Amelia et Pippo, un ancien couple de music-hall connu sous le nom de Ginger et Fred, se retrouvent après une séparation de trente ans à l’occasion d’un show télévisé. C’est un film magnifique, plein de mélancolie, qui se moque de la télé, de ses excès et, encore une fois, Federico Fellini s’y montre visionnaire et psychologue. Dans Ginger et Fred, l’association des deux protagonistes même s’ils sont bien sûr de sexes opposés, pourrait représenter l’union de deux augustes, qui voudraient ressembler à deux clowns blancs au moins une fois pour réussir leur passage à la télé berlusconienne. On a d’ailleurs un peu ce sentiment en regardant les variétés à la télévision. On sait le dégoût et le mépris de Federico Fellini à l’égard de la télévision et ses prises de position contre les spots publicitaires tronçonnant ses films. Une société de l’apparence où tous les augustes maladroits et un peu pitoyables se mettraient des paillettes ridicules pour mieux ressortir sous les sunlights. Mais Ginger et Fred ne trompent personne. Ils ne peuvent être des clowns blancs, on sent trop d’humanité et de blessures au fond de leur cœur, même s’ils acceptent malgré tout ce travestissement de pacotille.
Ce film est envisagé comme un vrai-faux reportage. Ce procédé déjà enclenché – mais avec une tout autre intention – dans Otto e mezzo sera poursuivi dans Ginger e Fred mais surtout dans Intervista bien sûr. Procédé cinématographique qui tient à la fois du reportage, du film dans le film, aboutissant à une mise en abyme, par ; utilisation d’une sorte de caméra-trottoir.

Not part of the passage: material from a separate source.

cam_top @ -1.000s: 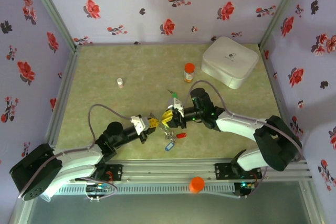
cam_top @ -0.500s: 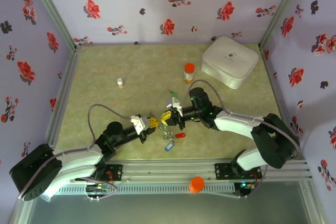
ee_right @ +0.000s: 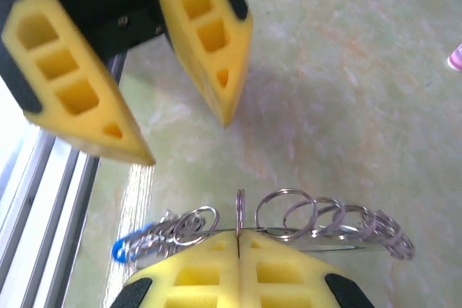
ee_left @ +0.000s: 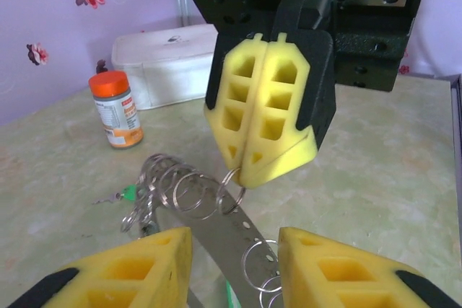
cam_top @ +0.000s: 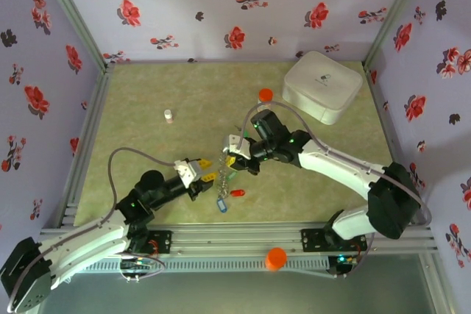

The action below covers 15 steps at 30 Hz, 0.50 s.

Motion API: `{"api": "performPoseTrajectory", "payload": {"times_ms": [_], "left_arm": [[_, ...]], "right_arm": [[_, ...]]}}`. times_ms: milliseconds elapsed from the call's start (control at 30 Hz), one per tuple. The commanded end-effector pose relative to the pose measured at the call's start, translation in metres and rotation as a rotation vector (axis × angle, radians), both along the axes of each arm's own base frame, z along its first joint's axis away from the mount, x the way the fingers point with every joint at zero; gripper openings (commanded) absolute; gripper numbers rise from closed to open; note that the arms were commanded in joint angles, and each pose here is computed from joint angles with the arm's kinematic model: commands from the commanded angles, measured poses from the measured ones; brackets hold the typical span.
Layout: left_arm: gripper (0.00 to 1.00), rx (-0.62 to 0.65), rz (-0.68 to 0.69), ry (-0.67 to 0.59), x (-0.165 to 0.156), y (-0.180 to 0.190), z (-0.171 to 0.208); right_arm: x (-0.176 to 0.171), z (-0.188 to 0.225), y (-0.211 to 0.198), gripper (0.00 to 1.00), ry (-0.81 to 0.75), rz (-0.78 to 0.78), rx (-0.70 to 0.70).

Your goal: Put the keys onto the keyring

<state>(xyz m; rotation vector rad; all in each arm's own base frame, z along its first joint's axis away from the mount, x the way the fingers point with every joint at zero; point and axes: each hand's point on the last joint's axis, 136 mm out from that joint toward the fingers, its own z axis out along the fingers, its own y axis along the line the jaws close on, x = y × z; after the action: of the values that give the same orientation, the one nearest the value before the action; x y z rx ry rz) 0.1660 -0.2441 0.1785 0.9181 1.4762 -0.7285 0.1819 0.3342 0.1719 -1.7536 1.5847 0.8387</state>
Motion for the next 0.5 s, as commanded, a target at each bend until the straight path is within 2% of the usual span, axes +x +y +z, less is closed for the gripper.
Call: {"api": "performPoseTrajectory", "payload": {"times_ms": [0,200,467], "left_arm": [[0.35,0.084,-0.013,0.012,0.000,0.000,-0.007],[0.35,0.147,-0.080,0.003,-0.001,-0.010,-0.015],[0.34,0.097,-0.163,0.014,0.008,-0.021,-0.008]], "right_arm": [[-0.009,-0.006,-0.011,0.00,-0.045,0.050,-0.117],[-0.011,-0.011,-0.005,0.00,-0.069,0.086,-0.157],[-0.011,-0.013,-0.001,0.00,-0.084,0.108,-0.158]]}}
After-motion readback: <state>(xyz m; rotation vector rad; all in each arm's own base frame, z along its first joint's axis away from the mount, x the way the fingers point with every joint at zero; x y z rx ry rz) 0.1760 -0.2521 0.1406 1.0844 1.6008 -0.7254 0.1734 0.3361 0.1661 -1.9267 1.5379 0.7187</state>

Ces méthodes utilisées dans le cinéma avant-gardiste, ou underground, mais surtout à la télévision, n’ont ici pas la même finalité. On sait d’avance qu’il s’agit d’un faux reportage et que tout est truqué. Est-ce une réminiscence de l’humour potache ou une hypertrophie du moi qui consisterait à se mettre en scène mettant en scène un film qui n’existe pas en tant que tel, n’ayant ni début ni fin ? Goût du gag, du cirque ? Il n’empêche que Les Clowns constitue un reportage burlesque où Fellini et sa fausse équipe seront en butte à l’esprit étroit de certaines structures sérieuses françaises. Quant à Roma, le montage du film en séquences séparées, sans réel fil conducteur, si ce n’est encore une fois Fellini voulant réaliser un film sur la ville, rappelle un peu le montage du Satyricon. L’homme et la femme sont les deux pôles d’un même être et l’androgynie se retrouve dans les clowns, mais aussi dans les personnages de Ginger e Fred, même si cela peut paraître paradoxal. On doit à Jung d’avoir généralisé cette notion finalement très ancienne puisque, il le précise lui-même, « très tôt, au XVI e siècle, les humanistes ont découvert que l’homme a une anima et que chaque homme porte une femme en lui. Ils l’ont dit ; ce n’est pas une invention moderne. C’est la même chose pour l »animus ». C’est l’image masculine dans le psychisme féminin. » Comme quoi, ce film profond, tendre, émouvant et comique peut être vu de diverses manières et chacun y trouvera matière à réflexion et à admiration. Viva Fellini. Le coffret est accompagné d’un livret de 36 pages par L’Avant-Scène Cinéma ; un documentaire de 34 minutes, Ginger et Fred vu par Frédéric Mercier de Transfuge ; les bandes annonces de 1985 et 2020 et celles des Nuits de Cabiria et des Vitelloni.
Ginger et Fred. Un film de Federico Fellini. disponible en DVD et en Blu-Ray. France-Italie, 1985, couleur, version restaurée 4K, 128 min. VOSTF + VF. 19,99 euros. En vente le 14 novembre 2022.